>>>>

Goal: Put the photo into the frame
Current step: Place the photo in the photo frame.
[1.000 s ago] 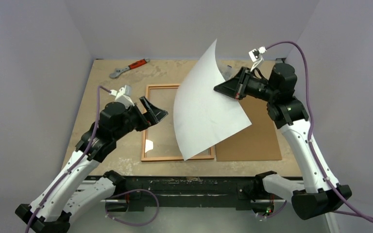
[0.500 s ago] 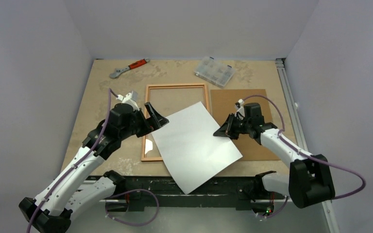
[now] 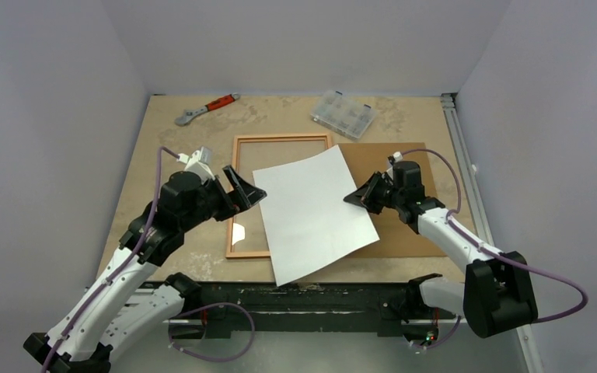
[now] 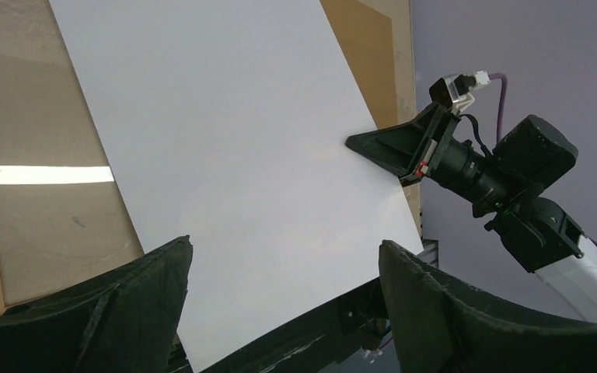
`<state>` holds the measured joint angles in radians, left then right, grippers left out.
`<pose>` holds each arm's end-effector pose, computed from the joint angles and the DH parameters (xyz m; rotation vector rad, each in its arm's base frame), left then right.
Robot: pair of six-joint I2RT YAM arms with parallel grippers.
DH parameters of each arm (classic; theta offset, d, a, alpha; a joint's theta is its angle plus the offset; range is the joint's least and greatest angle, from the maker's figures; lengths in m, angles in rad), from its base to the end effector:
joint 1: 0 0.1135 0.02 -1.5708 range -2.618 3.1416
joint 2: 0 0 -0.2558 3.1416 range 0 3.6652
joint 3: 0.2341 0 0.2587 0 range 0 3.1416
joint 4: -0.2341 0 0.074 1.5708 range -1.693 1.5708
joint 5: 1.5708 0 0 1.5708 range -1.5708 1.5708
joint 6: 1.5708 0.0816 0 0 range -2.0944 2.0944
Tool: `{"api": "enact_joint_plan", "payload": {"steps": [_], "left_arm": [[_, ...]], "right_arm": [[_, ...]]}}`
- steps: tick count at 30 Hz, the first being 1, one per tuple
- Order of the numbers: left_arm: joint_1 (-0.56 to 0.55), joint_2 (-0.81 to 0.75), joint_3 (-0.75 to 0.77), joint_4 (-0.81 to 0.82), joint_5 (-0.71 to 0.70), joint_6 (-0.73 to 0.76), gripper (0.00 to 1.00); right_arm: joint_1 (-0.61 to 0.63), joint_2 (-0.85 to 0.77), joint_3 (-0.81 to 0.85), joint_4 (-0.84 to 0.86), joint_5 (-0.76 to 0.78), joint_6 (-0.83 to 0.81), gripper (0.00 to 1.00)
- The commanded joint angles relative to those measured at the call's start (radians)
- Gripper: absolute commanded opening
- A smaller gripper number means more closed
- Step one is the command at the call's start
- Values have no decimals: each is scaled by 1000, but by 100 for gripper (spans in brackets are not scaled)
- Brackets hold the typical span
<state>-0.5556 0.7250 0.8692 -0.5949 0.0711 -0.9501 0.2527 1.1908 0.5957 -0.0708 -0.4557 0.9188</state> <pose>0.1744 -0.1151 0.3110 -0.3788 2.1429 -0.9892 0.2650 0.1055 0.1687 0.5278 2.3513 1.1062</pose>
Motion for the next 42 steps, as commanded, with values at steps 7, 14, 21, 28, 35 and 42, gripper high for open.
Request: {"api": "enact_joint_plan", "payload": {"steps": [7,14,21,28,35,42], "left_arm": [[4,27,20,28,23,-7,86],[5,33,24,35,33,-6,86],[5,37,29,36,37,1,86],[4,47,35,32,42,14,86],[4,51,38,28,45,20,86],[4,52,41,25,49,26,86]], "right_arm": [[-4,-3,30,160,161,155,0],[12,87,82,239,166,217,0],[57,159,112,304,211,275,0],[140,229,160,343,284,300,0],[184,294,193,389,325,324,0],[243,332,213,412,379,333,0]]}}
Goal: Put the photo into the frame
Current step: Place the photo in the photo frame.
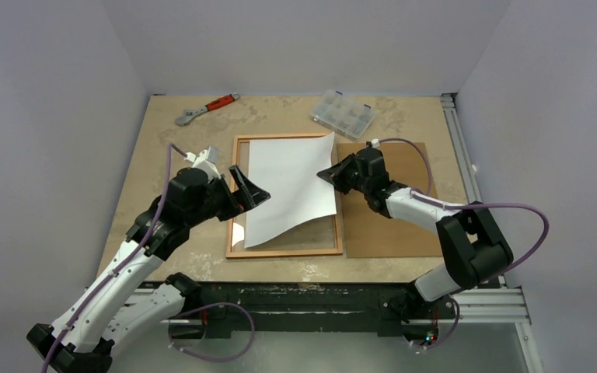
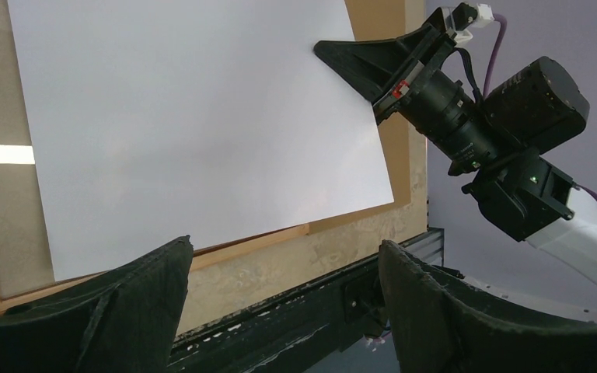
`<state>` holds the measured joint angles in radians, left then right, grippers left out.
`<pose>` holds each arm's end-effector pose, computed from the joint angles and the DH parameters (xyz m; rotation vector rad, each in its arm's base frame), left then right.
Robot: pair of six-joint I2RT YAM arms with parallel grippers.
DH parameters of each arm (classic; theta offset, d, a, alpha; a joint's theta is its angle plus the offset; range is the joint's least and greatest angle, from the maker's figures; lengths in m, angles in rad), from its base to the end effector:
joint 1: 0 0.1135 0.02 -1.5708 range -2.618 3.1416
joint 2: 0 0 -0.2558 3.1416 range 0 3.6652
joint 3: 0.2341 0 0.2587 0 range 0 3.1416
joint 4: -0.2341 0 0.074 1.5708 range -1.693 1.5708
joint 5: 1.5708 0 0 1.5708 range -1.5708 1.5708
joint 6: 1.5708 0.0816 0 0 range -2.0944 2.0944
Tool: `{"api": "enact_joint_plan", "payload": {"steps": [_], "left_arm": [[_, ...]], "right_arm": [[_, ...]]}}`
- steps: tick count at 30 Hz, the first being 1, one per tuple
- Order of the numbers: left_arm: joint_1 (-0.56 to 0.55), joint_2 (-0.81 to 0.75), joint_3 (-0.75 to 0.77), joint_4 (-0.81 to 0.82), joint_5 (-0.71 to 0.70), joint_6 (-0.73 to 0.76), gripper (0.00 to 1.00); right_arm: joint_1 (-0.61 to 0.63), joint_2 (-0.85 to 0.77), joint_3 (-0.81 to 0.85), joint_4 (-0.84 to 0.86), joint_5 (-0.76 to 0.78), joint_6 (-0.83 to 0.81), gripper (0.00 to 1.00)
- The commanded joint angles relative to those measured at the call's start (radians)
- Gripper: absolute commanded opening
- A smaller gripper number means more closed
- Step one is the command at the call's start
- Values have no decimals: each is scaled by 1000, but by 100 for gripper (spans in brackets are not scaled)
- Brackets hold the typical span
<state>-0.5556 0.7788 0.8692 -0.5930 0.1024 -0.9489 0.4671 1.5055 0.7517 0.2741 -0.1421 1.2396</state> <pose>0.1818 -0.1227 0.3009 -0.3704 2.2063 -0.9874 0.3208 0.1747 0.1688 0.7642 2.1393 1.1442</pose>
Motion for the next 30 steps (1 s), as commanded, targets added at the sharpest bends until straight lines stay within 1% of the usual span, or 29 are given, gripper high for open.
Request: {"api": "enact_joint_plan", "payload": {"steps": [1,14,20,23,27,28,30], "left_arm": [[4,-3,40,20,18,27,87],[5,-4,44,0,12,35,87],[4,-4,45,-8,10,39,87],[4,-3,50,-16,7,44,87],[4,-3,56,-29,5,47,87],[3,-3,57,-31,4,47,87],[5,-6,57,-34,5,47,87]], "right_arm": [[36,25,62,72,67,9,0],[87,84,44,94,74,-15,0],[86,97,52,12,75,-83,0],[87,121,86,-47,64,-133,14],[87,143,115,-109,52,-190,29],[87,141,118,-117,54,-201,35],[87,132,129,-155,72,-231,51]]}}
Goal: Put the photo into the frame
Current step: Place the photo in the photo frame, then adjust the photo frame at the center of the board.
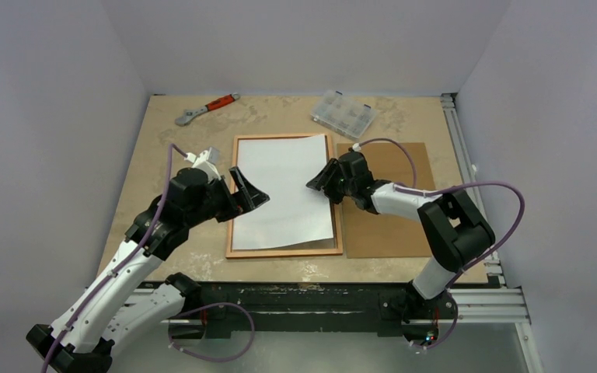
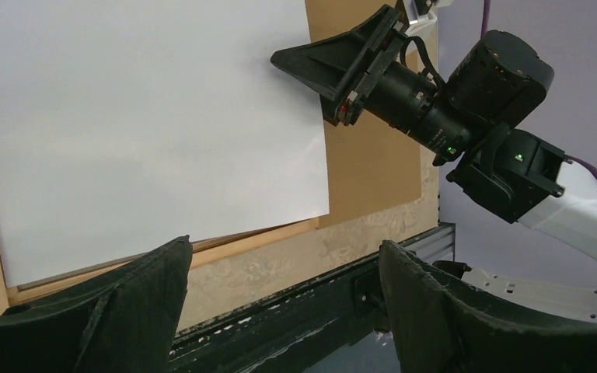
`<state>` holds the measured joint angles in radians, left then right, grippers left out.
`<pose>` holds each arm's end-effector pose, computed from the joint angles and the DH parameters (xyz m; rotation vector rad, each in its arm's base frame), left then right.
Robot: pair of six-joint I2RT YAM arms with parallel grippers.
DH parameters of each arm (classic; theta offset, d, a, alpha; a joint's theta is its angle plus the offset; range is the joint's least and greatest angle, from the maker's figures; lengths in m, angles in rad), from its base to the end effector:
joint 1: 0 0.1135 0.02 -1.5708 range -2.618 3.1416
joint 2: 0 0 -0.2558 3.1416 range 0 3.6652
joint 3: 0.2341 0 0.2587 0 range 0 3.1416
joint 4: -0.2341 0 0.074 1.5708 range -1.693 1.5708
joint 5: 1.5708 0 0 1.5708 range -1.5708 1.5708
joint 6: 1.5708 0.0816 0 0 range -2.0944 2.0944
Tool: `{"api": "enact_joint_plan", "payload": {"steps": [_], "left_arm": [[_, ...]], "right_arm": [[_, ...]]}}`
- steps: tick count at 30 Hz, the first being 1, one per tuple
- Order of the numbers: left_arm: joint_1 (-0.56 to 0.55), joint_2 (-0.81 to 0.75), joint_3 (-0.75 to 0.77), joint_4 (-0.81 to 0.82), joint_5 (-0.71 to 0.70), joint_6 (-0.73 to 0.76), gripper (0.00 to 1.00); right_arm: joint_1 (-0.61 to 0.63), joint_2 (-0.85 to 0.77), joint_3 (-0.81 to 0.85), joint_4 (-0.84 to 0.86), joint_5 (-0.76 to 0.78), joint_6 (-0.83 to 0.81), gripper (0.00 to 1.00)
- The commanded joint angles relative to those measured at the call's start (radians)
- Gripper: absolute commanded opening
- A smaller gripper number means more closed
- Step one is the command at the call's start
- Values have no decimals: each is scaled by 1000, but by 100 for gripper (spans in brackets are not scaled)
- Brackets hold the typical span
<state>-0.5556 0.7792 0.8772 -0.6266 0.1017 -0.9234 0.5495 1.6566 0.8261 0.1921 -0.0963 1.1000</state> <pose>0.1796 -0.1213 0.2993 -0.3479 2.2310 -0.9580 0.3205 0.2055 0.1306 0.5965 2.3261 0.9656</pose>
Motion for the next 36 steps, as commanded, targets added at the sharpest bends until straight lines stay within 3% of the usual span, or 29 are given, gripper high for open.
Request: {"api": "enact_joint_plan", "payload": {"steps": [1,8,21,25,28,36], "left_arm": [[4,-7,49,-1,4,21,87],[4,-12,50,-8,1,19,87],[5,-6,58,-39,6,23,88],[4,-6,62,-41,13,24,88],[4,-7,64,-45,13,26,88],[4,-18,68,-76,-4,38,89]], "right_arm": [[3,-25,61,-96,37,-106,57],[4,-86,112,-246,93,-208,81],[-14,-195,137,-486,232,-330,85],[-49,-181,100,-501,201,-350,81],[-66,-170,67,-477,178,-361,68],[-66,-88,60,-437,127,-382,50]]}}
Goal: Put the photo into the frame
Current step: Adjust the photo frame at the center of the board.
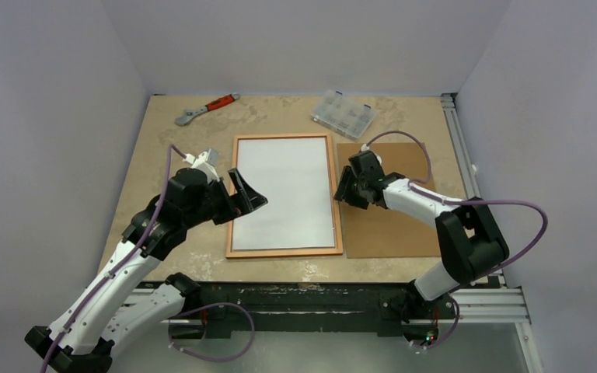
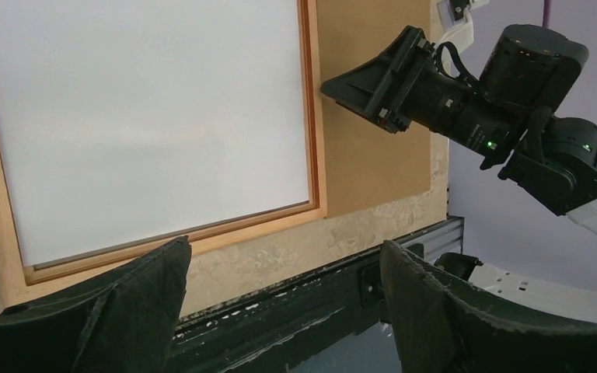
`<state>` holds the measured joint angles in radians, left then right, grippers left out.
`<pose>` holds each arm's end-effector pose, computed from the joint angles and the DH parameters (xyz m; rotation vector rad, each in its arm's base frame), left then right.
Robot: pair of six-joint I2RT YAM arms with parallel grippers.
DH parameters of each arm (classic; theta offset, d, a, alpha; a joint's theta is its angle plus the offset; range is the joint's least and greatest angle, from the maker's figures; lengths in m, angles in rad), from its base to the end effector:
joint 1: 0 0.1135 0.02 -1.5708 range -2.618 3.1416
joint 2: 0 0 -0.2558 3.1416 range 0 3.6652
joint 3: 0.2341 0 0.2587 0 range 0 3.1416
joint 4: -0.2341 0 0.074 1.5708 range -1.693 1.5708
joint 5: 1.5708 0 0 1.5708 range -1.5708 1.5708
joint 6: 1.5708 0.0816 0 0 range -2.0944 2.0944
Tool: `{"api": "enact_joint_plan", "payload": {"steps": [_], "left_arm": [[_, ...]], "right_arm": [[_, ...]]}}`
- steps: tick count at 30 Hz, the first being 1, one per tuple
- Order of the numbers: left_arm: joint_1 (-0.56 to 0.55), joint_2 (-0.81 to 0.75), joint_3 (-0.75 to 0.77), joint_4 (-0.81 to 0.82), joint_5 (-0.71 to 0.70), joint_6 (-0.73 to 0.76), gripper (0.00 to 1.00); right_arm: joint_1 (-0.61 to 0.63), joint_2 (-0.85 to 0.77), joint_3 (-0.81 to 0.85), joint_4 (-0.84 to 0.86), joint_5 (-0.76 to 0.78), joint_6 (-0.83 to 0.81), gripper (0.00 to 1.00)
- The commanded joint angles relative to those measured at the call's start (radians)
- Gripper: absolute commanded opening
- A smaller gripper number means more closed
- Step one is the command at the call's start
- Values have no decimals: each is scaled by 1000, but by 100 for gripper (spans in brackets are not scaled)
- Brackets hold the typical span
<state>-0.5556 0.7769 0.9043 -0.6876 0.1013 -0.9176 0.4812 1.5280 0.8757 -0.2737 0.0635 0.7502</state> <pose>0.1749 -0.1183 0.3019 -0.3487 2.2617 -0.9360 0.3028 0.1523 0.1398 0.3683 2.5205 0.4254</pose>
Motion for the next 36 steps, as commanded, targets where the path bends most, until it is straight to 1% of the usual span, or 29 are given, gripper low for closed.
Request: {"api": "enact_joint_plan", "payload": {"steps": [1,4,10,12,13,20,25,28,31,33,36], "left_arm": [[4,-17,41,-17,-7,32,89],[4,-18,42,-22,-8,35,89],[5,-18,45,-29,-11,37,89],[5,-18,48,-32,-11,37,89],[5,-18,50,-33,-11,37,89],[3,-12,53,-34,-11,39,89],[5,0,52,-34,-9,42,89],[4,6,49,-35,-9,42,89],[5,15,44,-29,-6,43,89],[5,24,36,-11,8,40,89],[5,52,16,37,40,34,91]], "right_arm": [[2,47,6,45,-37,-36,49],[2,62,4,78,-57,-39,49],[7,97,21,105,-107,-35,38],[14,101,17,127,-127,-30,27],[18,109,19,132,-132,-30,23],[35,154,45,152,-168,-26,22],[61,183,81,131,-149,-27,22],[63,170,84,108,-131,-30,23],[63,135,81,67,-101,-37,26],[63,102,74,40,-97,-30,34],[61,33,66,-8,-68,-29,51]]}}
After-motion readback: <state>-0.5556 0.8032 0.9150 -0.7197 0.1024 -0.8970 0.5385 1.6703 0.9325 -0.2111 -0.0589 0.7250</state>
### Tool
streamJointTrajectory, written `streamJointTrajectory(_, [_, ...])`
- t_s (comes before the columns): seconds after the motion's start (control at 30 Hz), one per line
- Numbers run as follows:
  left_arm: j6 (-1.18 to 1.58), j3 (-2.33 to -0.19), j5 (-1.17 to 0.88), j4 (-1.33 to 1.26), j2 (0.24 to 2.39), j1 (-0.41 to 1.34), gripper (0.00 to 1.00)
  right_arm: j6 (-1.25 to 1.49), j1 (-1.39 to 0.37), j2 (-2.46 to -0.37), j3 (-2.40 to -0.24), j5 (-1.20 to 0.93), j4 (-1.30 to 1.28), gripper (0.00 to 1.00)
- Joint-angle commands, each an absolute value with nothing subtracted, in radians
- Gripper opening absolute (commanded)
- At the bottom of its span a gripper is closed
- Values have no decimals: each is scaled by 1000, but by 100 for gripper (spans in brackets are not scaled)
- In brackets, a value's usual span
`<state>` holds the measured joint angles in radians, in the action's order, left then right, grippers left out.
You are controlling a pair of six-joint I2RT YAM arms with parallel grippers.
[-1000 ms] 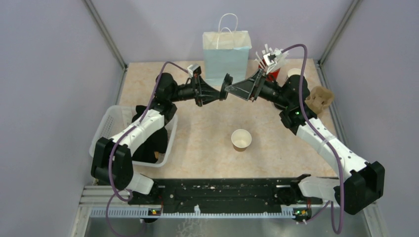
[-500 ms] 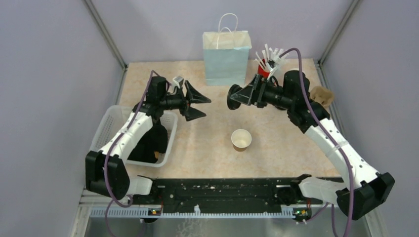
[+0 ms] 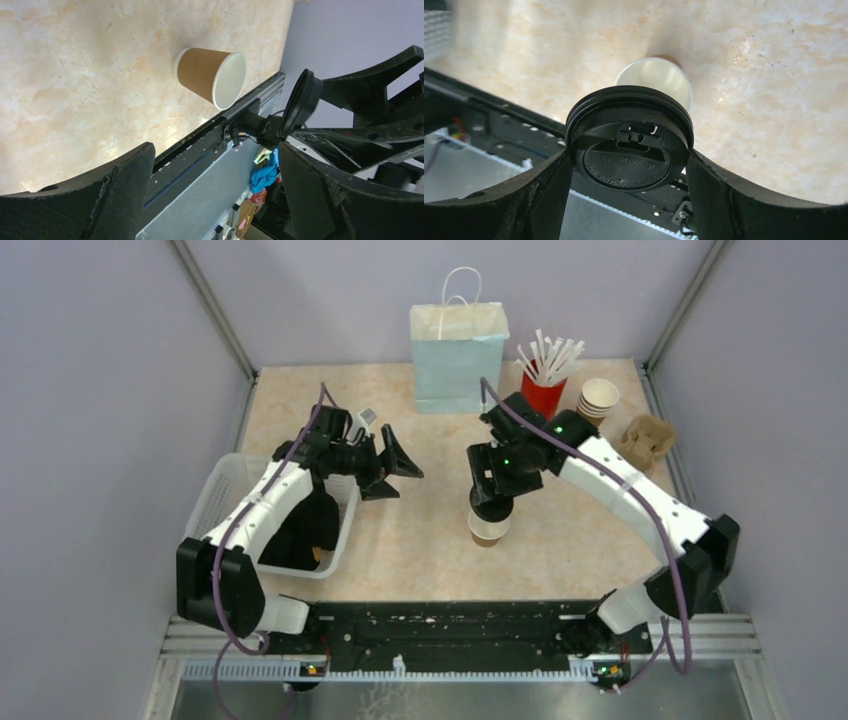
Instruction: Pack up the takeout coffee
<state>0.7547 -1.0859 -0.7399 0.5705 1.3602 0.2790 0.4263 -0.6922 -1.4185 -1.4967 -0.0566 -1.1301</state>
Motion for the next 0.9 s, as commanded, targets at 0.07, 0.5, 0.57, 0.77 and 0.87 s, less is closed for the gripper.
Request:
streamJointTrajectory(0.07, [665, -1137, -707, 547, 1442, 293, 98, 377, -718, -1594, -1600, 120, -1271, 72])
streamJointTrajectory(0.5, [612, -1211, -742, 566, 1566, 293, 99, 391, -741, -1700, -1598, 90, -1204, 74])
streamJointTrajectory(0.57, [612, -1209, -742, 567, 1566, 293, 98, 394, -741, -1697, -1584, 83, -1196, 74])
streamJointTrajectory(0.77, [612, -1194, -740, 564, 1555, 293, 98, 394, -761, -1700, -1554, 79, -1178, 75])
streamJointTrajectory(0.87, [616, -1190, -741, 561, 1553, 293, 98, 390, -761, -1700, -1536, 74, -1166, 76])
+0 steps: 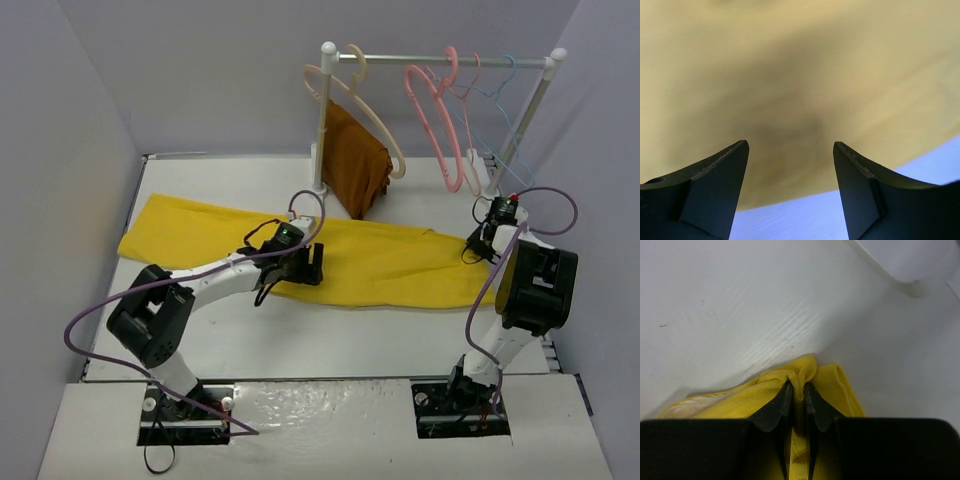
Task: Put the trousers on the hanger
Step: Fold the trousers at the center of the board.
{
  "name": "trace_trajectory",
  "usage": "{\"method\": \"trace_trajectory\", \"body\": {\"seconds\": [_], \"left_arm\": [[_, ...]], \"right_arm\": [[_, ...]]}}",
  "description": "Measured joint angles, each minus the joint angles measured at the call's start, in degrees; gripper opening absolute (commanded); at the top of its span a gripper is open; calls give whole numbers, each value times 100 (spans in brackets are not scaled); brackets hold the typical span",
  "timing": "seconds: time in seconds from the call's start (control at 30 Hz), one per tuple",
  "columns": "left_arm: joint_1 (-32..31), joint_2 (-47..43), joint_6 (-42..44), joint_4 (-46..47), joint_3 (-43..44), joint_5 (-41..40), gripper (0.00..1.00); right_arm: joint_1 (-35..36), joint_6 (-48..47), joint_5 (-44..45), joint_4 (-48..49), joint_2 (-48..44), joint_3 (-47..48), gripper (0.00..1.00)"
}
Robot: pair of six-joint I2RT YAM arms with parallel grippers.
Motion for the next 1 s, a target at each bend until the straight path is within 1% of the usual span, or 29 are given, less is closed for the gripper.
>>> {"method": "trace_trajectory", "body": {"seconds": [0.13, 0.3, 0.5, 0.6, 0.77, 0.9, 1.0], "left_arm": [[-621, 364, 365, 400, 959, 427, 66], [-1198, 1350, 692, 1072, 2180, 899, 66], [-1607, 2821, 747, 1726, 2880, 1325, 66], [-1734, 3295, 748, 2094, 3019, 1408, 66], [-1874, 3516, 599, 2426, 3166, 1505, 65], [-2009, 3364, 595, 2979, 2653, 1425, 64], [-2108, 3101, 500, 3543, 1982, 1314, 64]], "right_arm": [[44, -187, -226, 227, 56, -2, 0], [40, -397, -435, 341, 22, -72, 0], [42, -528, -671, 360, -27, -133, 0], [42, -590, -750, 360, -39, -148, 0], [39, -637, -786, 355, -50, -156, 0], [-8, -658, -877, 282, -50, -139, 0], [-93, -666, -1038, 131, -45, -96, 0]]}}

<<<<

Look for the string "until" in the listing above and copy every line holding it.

Motion for the next 30 steps (1 s), as commanded, targets added at the sharpest bends until straight lines stay within 1% of the usual span, or 29 are given, gripper high for open.
Motion for the next 36 steps, as commanded, targets added at the sharpest bends until straight lines stay within 3% of the usual span, or 29 are given, gripper high for open.
Motion for the next 36 steps, as commanded, targets where the path bends most, until it is straight to 1% of the usual span, or 29 are given, gripper low for closed.
Motion for the next 1 s, a target at each bend until the straight path is within 1% of the usual span, or 29 are given, less is closed for the gripper.

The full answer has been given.